あまり聞き慣れない言葉かと思いますが、それは、自身が仕事に対してどのような視点や考え方を持っているかということです。
院長先生、患者様、スタッフといった異なる立場から仕事を考えると、その見方や意識は大きく異なってきます。
そして、自身が「なぜ働くのか」という目的が重要です。
お金や生活のために働くことは悪いことではありません。
ただ、単にそれだけのために働くことは得られるものが極端に減ってしまいます。
正しい仕事観、なぜ働くかの目的を持てれば、
自己成長、やりがい、他者との良好な人間関係、プライベートでの幸せ、様々なものを得ることができます。
成功する人材は必ずしも最初から優れた能力を持っているわけではありません。彼らは自身がどのように働くべきか、どのような人になりたいのかを明確に考え、行動し、少しずつ成功する習慣を身につけていくのです。
もう一つ、社会人として成長するためには、周りのことを見る力が必要です。
特に、院長先生がどのような思いで働いているのかを理解できる人材は、大きな成長を遂げることができます。自分本意の視点だけでなく、立場の違う院長や先輩スタッフの視点、相手がどのようなことを求めているのか、その内容についても触れ、周りへの理解も深めてもらうような内容もお話しました。
自身の成長、医院全体の成長、そして患者様のことを念頭に置きながら仕事に取り組むことが、新人スタッフに求められます。

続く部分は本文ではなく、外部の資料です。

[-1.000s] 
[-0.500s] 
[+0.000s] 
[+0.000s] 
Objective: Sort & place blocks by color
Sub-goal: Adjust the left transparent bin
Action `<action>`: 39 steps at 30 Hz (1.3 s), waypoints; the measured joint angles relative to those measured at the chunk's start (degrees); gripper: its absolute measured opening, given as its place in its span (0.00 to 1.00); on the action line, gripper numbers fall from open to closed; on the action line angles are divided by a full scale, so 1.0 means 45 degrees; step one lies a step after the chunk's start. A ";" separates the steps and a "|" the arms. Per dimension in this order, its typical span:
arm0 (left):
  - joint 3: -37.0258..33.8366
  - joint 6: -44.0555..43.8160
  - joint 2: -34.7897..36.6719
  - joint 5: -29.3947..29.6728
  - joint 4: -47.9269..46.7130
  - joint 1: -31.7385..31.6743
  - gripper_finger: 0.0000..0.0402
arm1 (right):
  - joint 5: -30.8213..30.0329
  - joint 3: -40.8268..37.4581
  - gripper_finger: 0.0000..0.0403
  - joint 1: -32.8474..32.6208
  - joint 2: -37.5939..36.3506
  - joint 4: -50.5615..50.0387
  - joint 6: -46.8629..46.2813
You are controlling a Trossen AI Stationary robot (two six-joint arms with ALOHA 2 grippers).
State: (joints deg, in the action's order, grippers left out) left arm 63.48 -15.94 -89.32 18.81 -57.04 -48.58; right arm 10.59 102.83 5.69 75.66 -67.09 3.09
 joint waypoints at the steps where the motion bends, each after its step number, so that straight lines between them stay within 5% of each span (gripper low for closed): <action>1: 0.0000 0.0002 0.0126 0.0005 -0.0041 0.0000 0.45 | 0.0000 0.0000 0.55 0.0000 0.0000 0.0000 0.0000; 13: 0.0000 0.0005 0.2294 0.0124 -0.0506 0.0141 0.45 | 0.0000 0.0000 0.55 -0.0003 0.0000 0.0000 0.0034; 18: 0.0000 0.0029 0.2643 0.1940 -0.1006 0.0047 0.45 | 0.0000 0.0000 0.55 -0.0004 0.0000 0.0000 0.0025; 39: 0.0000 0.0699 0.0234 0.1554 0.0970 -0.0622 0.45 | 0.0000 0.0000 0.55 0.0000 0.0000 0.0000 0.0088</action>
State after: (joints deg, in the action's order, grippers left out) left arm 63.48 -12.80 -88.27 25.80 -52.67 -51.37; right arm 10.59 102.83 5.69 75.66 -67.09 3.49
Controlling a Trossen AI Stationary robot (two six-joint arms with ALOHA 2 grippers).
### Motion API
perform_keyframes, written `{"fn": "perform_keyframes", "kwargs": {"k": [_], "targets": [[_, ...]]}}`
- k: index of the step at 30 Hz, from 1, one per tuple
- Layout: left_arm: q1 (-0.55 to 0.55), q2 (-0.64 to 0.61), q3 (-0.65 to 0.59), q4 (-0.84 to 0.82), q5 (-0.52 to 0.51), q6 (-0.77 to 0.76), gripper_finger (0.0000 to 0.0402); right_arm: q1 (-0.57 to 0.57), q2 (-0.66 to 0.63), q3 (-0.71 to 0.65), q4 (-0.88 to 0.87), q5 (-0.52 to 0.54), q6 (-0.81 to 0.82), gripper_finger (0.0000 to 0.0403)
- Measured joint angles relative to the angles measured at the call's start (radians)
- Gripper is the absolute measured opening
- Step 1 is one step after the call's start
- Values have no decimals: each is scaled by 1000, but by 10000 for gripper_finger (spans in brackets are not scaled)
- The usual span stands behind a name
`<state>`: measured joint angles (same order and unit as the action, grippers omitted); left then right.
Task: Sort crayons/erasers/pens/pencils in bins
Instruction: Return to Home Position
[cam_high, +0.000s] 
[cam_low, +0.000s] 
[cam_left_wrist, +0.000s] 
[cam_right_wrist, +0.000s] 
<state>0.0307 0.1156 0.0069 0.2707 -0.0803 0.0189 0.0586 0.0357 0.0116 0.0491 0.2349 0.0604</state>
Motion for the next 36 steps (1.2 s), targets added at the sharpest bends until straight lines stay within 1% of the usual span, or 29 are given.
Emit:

このような重要なことは、学校で学ぶことはできません。
先輩スタッフや院長先生も日々の診療に忙殺されており、時間を確保して教えることは難しいでしょう。
そのために、この「新人スタッフ育成塾」があります。
任意ですが、宿題があります。この宿題を通して成長する新人スタッフもとても多いです。このような実践の有無によって、成長の度合いは大きく変わってきます。ぜひ、講座でお伝えしたことを宿題通して行動し、大きく成長する一年になることを楽しみにしています。